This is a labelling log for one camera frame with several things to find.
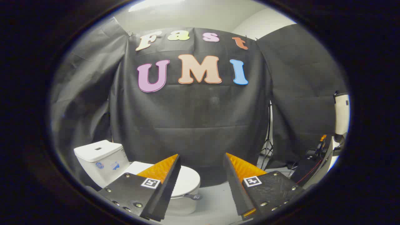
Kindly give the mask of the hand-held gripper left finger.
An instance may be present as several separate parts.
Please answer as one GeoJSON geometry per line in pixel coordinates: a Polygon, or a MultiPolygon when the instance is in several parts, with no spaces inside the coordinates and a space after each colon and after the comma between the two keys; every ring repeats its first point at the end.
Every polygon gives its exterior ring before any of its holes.
{"type": "Polygon", "coordinates": [[[127,213],[161,221],[171,199],[179,172],[179,154],[133,174],[125,172],[98,193],[127,213]]]}

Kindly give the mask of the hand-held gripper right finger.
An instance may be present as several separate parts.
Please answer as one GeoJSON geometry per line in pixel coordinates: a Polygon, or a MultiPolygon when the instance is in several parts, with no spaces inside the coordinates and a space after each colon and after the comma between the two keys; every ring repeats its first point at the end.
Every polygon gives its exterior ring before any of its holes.
{"type": "Polygon", "coordinates": [[[223,164],[236,211],[244,220],[269,217],[304,192],[281,172],[266,172],[230,153],[223,164]]]}

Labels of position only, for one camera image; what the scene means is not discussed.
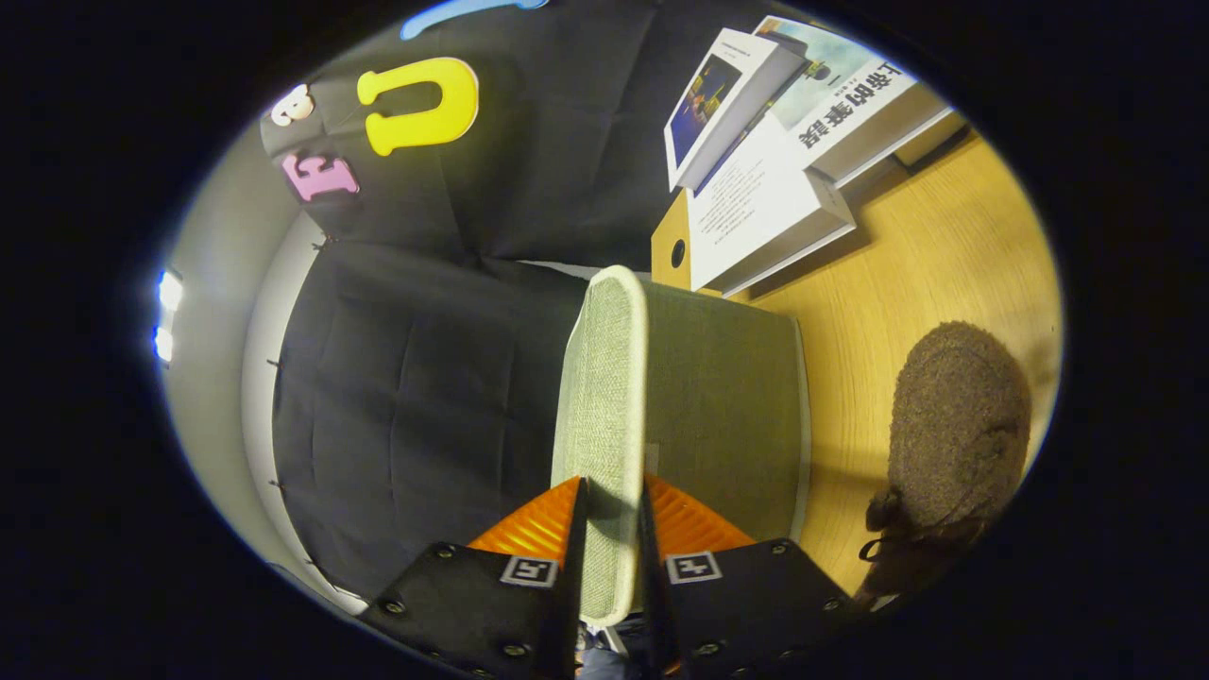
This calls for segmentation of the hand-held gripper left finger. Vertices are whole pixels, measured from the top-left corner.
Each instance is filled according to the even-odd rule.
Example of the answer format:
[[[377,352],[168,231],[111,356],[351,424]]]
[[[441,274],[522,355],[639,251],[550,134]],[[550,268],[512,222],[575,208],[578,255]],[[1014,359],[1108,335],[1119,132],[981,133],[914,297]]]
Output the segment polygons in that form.
[[[571,477],[469,544],[432,543],[360,623],[457,679],[569,679],[588,479]]]

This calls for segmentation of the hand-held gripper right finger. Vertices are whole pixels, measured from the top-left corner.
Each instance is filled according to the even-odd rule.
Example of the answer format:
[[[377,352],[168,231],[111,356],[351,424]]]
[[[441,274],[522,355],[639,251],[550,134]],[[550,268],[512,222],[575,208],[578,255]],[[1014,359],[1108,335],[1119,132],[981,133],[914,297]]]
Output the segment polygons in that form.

◆ ◆ ◆ ◆

◆ WHAT TO PRODUCE:
Give back every record above word for word; the pictures have no place in it.

◆ RESULT OF THE EXERCISE:
This is a labelling log for one camera frame with several things to find.
Kindly give the mask of the hand-held gripper left finger.
An instance may be present as several separate parts.
Please answer as one GeoJSON geometry per line in pixel coordinates: a Polygon, or a MultiPolygon when the instance is in several parts, with no spaces inside the coordinates and a space after each colon and after the comma between the two keys; every ring repeats its first point at the end.
Every polygon gives its exterior ring before any of its holes.
{"type": "Polygon", "coordinates": [[[127,213],[161,221],[171,199],[179,172],[179,154],[133,174],[125,172],[98,193],[127,213]]]}

Kindly give the mask of the hand-held gripper right finger.
An instance may be present as several separate parts.
Please answer as one GeoJSON geometry per line in pixel coordinates: a Polygon, or a MultiPolygon when the instance is in several parts, with no spaces inside the coordinates and a space after each colon and after the comma between the two keys; every ring repeats its first point at the end.
Every polygon gives its exterior ring before any of its holes.
{"type": "Polygon", "coordinates": [[[223,164],[236,211],[244,220],[269,217],[304,192],[281,172],[266,172],[230,153],[223,164]]]}

Labels of position only, for one camera image; what the scene means is not discussed.
This calls for segmentation of the hand-held gripper left finger. Vertices are whole pixels, measured from the top-left corner.
Each instance is filled according to the even-odd rule.
Example of the answer format:
[[[377,352],[168,231],[111,356],[351,424]]]
[[[441,274],[522,355],[639,251],[550,134]],[[550,268],[512,222],[575,208],[578,255]],[[1014,359],[1108,335],[1119,132],[981,133],[914,297]]]
Output the segment polygons in that form.
[[[571,477],[469,544],[432,543],[360,623],[457,679],[569,679],[588,479]]]

This calls for segmentation of the hand-held gripper right finger. Vertices are whole pixels, measured from the top-left corner.
Each instance is filled according to the even-odd rule.
Example of the answer format:
[[[377,352],[168,231],[111,356],[351,424]]]
[[[441,274],[522,355],[639,251],[550,134]],[[550,268],[512,222],[575,208],[578,255]],[[1014,359],[1108,335],[1119,132],[981,133],[914,297]]]
Output the segment polygons in that form.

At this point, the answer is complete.